Using the records below, locate all lines containing "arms" and return them.

[Start of Attachment]

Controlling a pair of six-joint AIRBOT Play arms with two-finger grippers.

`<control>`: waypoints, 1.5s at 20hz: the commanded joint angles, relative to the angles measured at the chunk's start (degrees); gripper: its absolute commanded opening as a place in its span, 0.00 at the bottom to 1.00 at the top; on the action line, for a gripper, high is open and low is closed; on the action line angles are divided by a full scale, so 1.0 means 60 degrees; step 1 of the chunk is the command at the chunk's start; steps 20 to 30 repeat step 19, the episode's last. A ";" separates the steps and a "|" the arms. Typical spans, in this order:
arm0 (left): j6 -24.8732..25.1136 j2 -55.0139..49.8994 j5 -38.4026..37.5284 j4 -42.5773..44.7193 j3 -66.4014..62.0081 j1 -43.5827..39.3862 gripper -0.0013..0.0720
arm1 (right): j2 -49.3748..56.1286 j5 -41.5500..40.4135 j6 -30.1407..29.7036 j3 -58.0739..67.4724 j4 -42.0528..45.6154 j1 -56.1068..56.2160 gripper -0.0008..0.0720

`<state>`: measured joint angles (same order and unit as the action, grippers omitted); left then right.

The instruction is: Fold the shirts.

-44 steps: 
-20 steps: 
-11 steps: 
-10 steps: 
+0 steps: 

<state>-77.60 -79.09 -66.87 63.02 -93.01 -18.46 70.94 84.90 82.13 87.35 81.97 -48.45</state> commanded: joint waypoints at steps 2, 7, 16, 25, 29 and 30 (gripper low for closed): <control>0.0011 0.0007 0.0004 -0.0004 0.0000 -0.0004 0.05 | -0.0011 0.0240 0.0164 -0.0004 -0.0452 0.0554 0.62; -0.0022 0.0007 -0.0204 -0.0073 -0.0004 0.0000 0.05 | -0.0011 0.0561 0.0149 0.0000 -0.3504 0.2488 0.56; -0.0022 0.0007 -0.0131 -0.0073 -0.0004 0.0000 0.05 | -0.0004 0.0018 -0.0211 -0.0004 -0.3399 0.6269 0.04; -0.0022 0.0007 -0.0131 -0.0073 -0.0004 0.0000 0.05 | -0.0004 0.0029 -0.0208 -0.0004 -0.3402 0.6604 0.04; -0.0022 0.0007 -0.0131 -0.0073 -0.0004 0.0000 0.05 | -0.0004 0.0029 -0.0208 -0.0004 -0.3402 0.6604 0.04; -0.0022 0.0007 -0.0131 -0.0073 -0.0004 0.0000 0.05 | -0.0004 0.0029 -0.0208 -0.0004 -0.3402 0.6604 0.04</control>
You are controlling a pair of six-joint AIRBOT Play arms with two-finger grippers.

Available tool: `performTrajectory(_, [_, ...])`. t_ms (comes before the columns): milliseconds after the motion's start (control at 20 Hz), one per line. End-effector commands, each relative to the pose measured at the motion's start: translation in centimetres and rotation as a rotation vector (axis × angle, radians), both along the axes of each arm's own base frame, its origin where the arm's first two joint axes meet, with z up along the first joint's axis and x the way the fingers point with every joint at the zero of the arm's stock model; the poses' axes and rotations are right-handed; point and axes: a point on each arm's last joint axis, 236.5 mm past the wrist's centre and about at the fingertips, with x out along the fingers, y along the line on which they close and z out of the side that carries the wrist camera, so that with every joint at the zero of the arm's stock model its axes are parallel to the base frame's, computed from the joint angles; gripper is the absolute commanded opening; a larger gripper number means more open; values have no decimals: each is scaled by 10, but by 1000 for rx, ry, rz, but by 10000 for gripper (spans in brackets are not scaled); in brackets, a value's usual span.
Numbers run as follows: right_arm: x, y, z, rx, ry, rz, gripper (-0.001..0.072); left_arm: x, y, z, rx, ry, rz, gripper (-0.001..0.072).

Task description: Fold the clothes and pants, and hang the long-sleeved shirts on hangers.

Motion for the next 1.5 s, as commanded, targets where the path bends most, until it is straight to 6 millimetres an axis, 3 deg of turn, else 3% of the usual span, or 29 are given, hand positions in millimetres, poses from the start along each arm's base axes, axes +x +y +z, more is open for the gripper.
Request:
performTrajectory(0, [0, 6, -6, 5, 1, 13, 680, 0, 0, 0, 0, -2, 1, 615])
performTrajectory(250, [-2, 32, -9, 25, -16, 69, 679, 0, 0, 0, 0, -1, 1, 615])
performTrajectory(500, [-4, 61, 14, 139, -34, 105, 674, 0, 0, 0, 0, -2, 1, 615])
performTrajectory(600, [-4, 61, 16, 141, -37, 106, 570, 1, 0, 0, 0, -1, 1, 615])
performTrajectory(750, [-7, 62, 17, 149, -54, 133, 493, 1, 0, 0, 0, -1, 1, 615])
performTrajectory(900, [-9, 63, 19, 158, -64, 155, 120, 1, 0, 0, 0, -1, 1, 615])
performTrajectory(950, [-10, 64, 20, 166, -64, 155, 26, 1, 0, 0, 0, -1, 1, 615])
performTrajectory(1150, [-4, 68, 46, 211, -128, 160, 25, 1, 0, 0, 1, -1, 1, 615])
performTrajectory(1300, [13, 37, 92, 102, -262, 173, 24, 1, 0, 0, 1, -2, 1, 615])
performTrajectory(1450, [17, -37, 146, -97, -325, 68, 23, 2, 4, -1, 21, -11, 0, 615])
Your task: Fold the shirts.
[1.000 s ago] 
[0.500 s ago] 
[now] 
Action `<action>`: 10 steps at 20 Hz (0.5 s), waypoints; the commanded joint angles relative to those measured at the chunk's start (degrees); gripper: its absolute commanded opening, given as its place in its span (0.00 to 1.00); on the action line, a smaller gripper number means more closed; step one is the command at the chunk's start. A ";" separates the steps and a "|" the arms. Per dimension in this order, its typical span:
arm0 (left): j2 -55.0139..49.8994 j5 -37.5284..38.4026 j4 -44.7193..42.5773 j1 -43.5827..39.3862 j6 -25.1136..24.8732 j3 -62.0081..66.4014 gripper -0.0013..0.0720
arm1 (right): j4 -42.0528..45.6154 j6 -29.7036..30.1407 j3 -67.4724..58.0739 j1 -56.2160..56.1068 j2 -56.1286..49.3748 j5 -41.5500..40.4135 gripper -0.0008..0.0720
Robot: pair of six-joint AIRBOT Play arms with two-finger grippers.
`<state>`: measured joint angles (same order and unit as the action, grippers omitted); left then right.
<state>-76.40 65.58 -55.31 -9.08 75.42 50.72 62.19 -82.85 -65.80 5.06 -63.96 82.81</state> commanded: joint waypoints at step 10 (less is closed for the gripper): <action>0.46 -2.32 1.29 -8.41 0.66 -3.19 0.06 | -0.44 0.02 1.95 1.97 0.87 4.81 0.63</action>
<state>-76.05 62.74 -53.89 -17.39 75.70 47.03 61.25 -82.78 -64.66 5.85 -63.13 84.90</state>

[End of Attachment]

_OUTPUT FOR THIS EXERCISE_.
Controlling a pair of six-joint AIRBOT Play arms with two-finger grippers.
`<control>`: waypoints, 1.5s at 20hz: the commanded joint angles, relative to the angles measured at the chunk's start (degrees); gripper: its absolute commanded opening as a place in its span, 0.00 at the bottom to 1.00 at the top; on the action line, for a gripper, high is open and low is closed; on the action line angles are divided by a full scale, so 1.0 means 60 degrees; step 1 of the chunk is the command at the chunk's start; steps 20 to 30 repeat step 19, the episode's last. A ";" separates the steps and a "|" the arms. Typical spans, in this order:
You are controlling a pair of six-joint AIRBOT Play arms with two-finger grippers.
Action `<action>`: 10 steps at 20 Hz (0.5 s), waypoints; the commanded joint angles relative to those measured at the chunk's start (degrees); gripper: its absolute commanded opening, given as its place in its span (0.00 to 1.00); on the action line, a smaller gripper number means more closed; step one is the command at the chunk's start. A ";" separates the steps and a "|" the arms. Per dimension in this order, its typical span:
Robot: pair of six-joint AIRBOT Play arms with two-finger grippers.

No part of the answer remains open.